Deshalb, schaue nicht nur auf die Handlungen oder Aussagen (Zweige) eines Menschen, schaue auf sein Leben, seine Erfahrungen, seine Geschichten (Wurzeln).
Pflege deine Wurzeln
Wurzeln entstehen nicht nur in der Kindheit, sie entstehen jeden Tag. Deine Wurzeln zu pflegen, bedeutet heute Erfahrungen zu machen, die später als Wurzeln einen guten Halt verleihen. Und du kannst andere unterstützen, ihre Wurzeln zu pflegen.
Du könntest anderen einen Gefallen tun. Statt daraus ein Tauschgeschäft zu machen („jetzt schuldest du mir einen Gefallen“), könntest du den anderen bitten, seinerseits jemanden einen Gefallen zu tun (ohne Gegenleistung). Damit stößt du eine wundervolle Kette an, von der viele Menschen angestoßen werden.
Du könntest deinen Mitmenschen ein Lächeln schenken. Sie ermutigen, neue Dinge zu wagen. Zu aller erst könntest du dir ein Lächeln schenken und dich selbst ermutigen, neue Dinge zu wagen.
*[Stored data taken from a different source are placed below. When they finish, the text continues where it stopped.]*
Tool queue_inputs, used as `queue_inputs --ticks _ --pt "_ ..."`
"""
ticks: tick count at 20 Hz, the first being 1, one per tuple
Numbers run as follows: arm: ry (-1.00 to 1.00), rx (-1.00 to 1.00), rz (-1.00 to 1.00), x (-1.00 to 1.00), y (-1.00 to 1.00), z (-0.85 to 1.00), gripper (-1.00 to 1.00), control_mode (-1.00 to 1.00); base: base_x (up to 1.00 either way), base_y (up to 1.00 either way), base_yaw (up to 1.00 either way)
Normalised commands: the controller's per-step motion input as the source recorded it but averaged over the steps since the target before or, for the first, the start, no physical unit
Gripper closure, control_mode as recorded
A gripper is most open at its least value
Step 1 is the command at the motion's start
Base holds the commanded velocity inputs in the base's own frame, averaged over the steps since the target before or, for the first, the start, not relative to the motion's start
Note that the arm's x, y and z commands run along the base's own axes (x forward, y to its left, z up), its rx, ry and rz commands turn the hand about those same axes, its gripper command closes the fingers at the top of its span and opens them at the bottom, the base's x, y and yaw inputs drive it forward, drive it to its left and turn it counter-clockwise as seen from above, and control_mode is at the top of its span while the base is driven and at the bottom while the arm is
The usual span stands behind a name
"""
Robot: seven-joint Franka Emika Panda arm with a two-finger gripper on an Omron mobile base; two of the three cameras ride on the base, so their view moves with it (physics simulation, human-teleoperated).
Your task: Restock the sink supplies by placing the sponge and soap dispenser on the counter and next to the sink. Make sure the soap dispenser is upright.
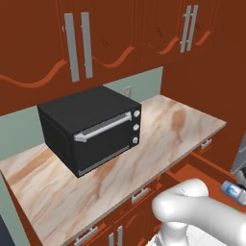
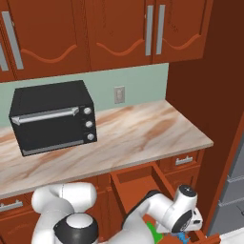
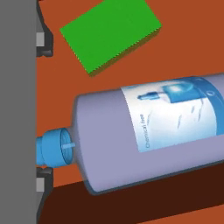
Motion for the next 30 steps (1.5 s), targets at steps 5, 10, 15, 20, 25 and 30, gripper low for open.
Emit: queue_inputs --ticks 5,10,15,20,25,30 --pt "0.0 0.0 0.0 0.0 0.0 0.0 -1.0 -1.0 0.0 0.0 0.0" --pt "0.0 0.0 0.0 0.0 0.0 0.0 -1.0 -1.0 0.0 0.0 0.0" --pt "0.0 0.0 0.0 0.0 0.0 0.0 -1.0 -1.0 0.0 0.0 0.0" --pt "0.0 0.0 0.0 0.0 0.0 0.0 -1.0 -1.0 0.0 0.0 0.0" --pt "0.0 0.0 0.0 0.0 0.0 0.0 -1.0 -1.0 0.0 0.0 0.0" --pt "0.0 0.0 0.0 0.02 -0.09 -0.16 -1.0 -1.0 0.0 0.0 0.0"
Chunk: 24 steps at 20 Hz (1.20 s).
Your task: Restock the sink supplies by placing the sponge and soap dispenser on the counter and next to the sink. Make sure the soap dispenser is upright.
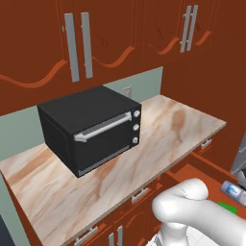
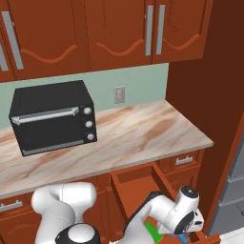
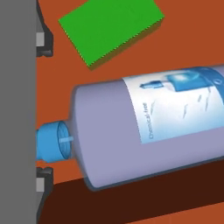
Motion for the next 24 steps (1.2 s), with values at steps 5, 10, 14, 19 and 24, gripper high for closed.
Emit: queue_inputs --ticks 5,10,14,19,24 --pt "0.0 -0.01 0.0 0.2 -0.01 -0.42 -1.0 -1.0 0.0 0.0 0.0" --pt "0.0 -0.04 0.0 0.29 0.0 -0.19 -1.0 -1.0 0.0 0.0 0.0" --pt "0.0 -0.03 0.0 0.03 -0.06 -0.11 -1.0 -1.0 0.0 0.0 0.0" --pt "0.0 -0.03 0.0 -0.01 0.05 -0.31 -1.0 -1.0 0.0 0.0 0.0" --pt "0.0 0.0 0.0 -0.01 0.18 -0.09 -1.0 -1.0 0.0 0.0 0.0"
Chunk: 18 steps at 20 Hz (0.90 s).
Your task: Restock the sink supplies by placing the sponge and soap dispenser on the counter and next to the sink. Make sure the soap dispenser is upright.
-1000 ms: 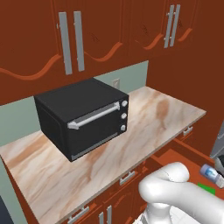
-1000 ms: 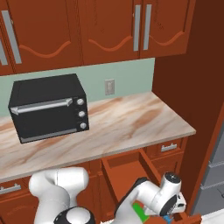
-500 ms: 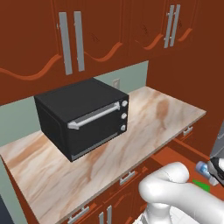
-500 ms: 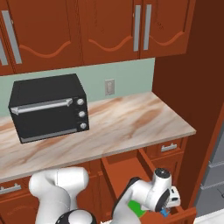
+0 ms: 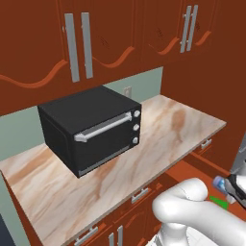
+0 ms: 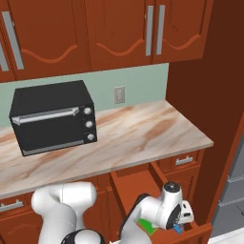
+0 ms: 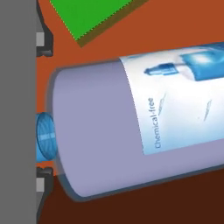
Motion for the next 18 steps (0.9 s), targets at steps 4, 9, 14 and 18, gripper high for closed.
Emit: queue_inputs --ticks 4,9,14,18 --pt "0.0 0.0 0.05 -0.15 0.47 -0.04 -1.0 -1.0 0.0 0.0 0.0" --pt "0.01 0.0 0.06 -0.25 0.5 -0.07 -1.0 -1.0 0.0 0.0 0.0" --pt "-0.01 0.0 0.02 -0.15 0.06 0.15 -1.0 -1.0 0.0 0.0 0.0" --pt "0.0 0.0 0.0 0.0 -0.27 0.16 -1.0 -1.0 0.0 0.0 0.0"
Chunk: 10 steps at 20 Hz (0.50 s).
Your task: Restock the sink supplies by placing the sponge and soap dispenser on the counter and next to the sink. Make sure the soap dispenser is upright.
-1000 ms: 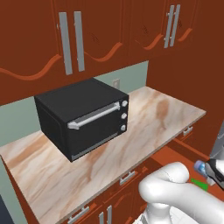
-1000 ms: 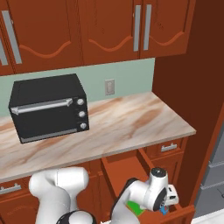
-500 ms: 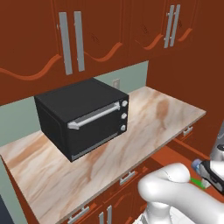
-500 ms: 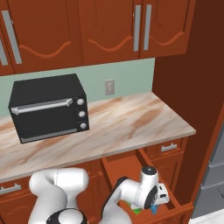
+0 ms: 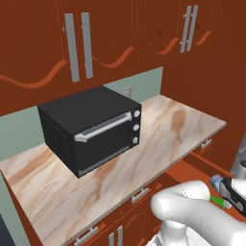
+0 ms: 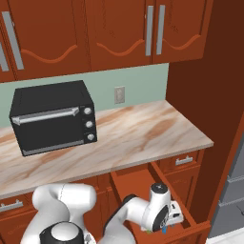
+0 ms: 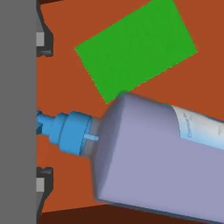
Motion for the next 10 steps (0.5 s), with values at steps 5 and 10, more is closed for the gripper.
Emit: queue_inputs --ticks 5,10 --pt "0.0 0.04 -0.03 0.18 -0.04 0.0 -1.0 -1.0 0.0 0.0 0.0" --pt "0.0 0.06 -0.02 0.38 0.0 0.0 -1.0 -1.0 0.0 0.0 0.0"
Falls dir das alles zu wenig wissenschaftlich ist, hier eine Langzeitstudie aus Harvard. 75 Jahre das Leben von Menschen untersucht, was macht glücklich. Robert Waldinger stellt die Ergebnisse vor.
Abschlussfrage
Bist du Opfer der Vielfalt des Lebens oder gestaltest du auf Basis der Vielfalt des Lebens dein Leben selbst?